Records from a dataset:
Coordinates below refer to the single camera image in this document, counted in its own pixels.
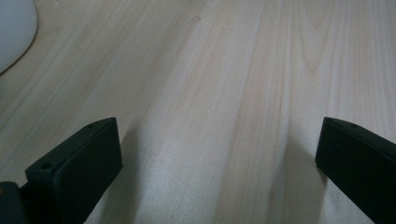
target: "wood grain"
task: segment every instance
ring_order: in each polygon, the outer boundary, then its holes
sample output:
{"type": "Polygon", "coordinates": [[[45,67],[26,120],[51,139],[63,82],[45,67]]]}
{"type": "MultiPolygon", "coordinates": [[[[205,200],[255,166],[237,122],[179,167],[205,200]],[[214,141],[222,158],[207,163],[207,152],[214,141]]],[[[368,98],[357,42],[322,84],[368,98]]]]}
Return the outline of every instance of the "wood grain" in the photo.
{"type": "Polygon", "coordinates": [[[323,117],[396,142],[391,0],[35,0],[0,76],[0,179],[117,117],[87,223],[372,223],[316,170],[323,117]]]}

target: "white object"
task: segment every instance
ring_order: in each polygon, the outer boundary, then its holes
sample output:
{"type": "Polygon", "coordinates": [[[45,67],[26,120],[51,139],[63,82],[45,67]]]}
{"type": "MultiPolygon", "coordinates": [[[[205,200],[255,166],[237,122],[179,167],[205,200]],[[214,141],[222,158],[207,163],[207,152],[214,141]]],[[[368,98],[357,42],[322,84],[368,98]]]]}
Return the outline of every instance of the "white object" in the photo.
{"type": "Polygon", "coordinates": [[[36,28],[33,0],[0,0],[0,73],[29,48],[36,28]]]}

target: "black object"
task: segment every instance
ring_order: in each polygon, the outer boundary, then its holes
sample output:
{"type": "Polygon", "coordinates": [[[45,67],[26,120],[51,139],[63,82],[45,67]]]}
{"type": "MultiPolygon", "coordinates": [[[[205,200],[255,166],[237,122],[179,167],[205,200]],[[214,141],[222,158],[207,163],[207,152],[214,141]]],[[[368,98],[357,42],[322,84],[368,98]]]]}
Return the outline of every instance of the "black object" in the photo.
{"type": "Polygon", "coordinates": [[[28,183],[0,183],[0,224],[83,223],[122,167],[116,119],[89,124],[26,169],[28,183]]]}
{"type": "Polygon", "coordinates": [[[325,118],[318,168],[375,223],[396,223],[396,145],[340,119],[325,118]]]}

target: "wooden surface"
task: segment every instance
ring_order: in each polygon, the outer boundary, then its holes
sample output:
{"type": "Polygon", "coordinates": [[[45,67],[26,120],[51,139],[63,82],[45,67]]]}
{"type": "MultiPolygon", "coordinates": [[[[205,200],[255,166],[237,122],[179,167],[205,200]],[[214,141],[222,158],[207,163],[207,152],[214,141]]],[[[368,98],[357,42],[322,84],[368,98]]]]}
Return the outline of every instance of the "wooden surface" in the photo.
{"type": "Polygon", "coordinates": [[[396,142],[396,2],[35,0],[0,76],[0,179],[117,117],[87,223],[371,223],[314,163],[324,116],[396,142]]]}

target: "white rounded object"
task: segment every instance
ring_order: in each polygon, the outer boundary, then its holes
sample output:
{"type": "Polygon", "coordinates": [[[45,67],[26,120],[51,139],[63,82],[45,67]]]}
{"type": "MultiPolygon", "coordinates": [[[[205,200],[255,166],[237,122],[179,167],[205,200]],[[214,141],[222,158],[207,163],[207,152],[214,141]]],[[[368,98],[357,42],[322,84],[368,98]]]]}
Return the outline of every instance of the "white rounded object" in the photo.
{"type": "Polygon", "coordinates": [[[36,29],[33,0],[0,0],[0,73],[29,48],[36,29]]]}

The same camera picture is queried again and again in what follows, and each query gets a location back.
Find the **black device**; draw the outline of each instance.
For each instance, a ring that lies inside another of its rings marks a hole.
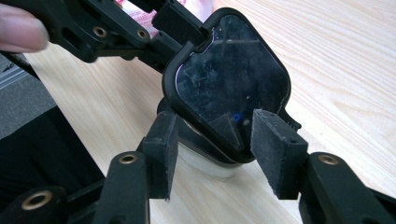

What you have to do: Please output all of the entries exactly as they appear, with no pictures.

Answer section:
Coordinates below refer to the single camera image in this document, counted in its own pixels.
target: "wood grain"
task: segment every instance
ring_order: in each polygon, the outer boundary, then its holes
sample output:
{"type": "Polygon", "coordinates": [[[45,67],[26,120],[51,139],[63,82],[45,67]]]}
{"type": "MultiPolygon", "coordinates": [[[[205,200],[255,166],[237,122],[179,167],[205,200]],[[214,141],[222,158],[207,163],[207,152],[214,141]]],[[[368,98],[357,42],[322,84],[368,98]]]]}
Return the outline of every instance of the "wood grain" in the photo.
{"type": "Polygon", "coordinates": [[[323,117],[396,142],[391,0],[35,0],[0,76],[0,179],[117,117],[87,223],[372,223],[316,170],[323,117]]]}

target: "white object"
task: segment every instance
ring_order: in each polygon, the outer boundary, then its holes
sample output:
{"type": "Polygon", "coordinates": [[[45,67],[26,120],[51,139],[63,82],[45,67]]]}
{"type": "MultiPolygon", "coordinates": [[[[205,200],[255,166],[237,122],[179,167],[205,200]],[[214,141],[222,158],[207,163],[207,152],[214,141]]],[[[368,98],[357,42],[322,84],[368,98]]]]}
Return the outline of every instance of the "white object" in the photo.
{"type": "Polygon", "coordinates": [[[36,28],[33,0],[0,0],[0,73],[29,48],[36,28]]]}

target: "black object"
task: segment every instance
ring_order: in each polygon, the outer boundary, then its holes
sample output:
{"type": "Polygon", "coordinates": [[[45,67],[26,120],[51,139],[63,82],[45,67]]]}
{"type": "MultiPolygon", "coordinates": [[[[205,200],[255,166],[237,122],[179,167],[205,200]],[[214,141],[222,158],[207,163],[207,152],[214,141]]],[[[368,98],[357,42],[322,84],[368,98]]]]}
Return the outline of every instance of the "black object" in the photo.
{"type": "Polygon", "coordinates": [[[28,183],[0,183],[0,224],[83,223],[122,167],[116,119],[89,124],[26,169],[28,183]]]}
{"type": "Polygon", "coordinates": [[[325,118],[318,168],[375,223],[396,223],[396,145],[340,119],[325,118]]]}

target: "wooden surface"
task: segment every instance
ring_order: in each polygon, the outer boundary, then its holes
sample output:
{"type": "Polygon", "coordinates": [[[45,67],[26,120],[51,139],[63,82],[45,67]]]}
{"type": "MultiPolygon", "coordinates": [[[[205,200],[255,166],[237,122],[179,167],[205,200]],[[214,141],[222,158],[207,163],[207,152],[214,141]]],[[[368,98],[357,42],[322,84],[368,98]]]]}
Return the outline of every instance of the "wooden surface" in the photo.
{"type": "Polygon", "coordinates": [[[396,142],[396,2],[35,0],[0,76],[0,179],[117,117],[87,223],[371,223],[314,163],[324,116],[396,142]]]}

target: "white rounded object"
task: segment every instance
ring_order: in each polygon, the outer boundary, then its holes
sample output:
{"type": "Polygon", "coordinates": [[[45,67],[26,120],[51,139],[63,82],[45,67]]]}
{"type": "MultiPolygon", "coordinates": [[[[205,200],[255,166],[237,122],[179,167],[205,200]],[[214,141],[222,158],[207,163],[207,152],[214,141]]],[[[368,98],[357,42],[322,84],[368,98]]]]}
Return the outline of every instance of the "white rounded object" in the photo.
{"type": "Polygon", "coordinates": [[[36,29],[33,0],[0,0],[0,73],[29,48],[36,29]]]}

The same camera picture is queried again and again in what follows, and each query gets a location back.
Find the **black device**; draw the outline of each instance.
For each instance, a ring that lies inside another of its rings marks a hole.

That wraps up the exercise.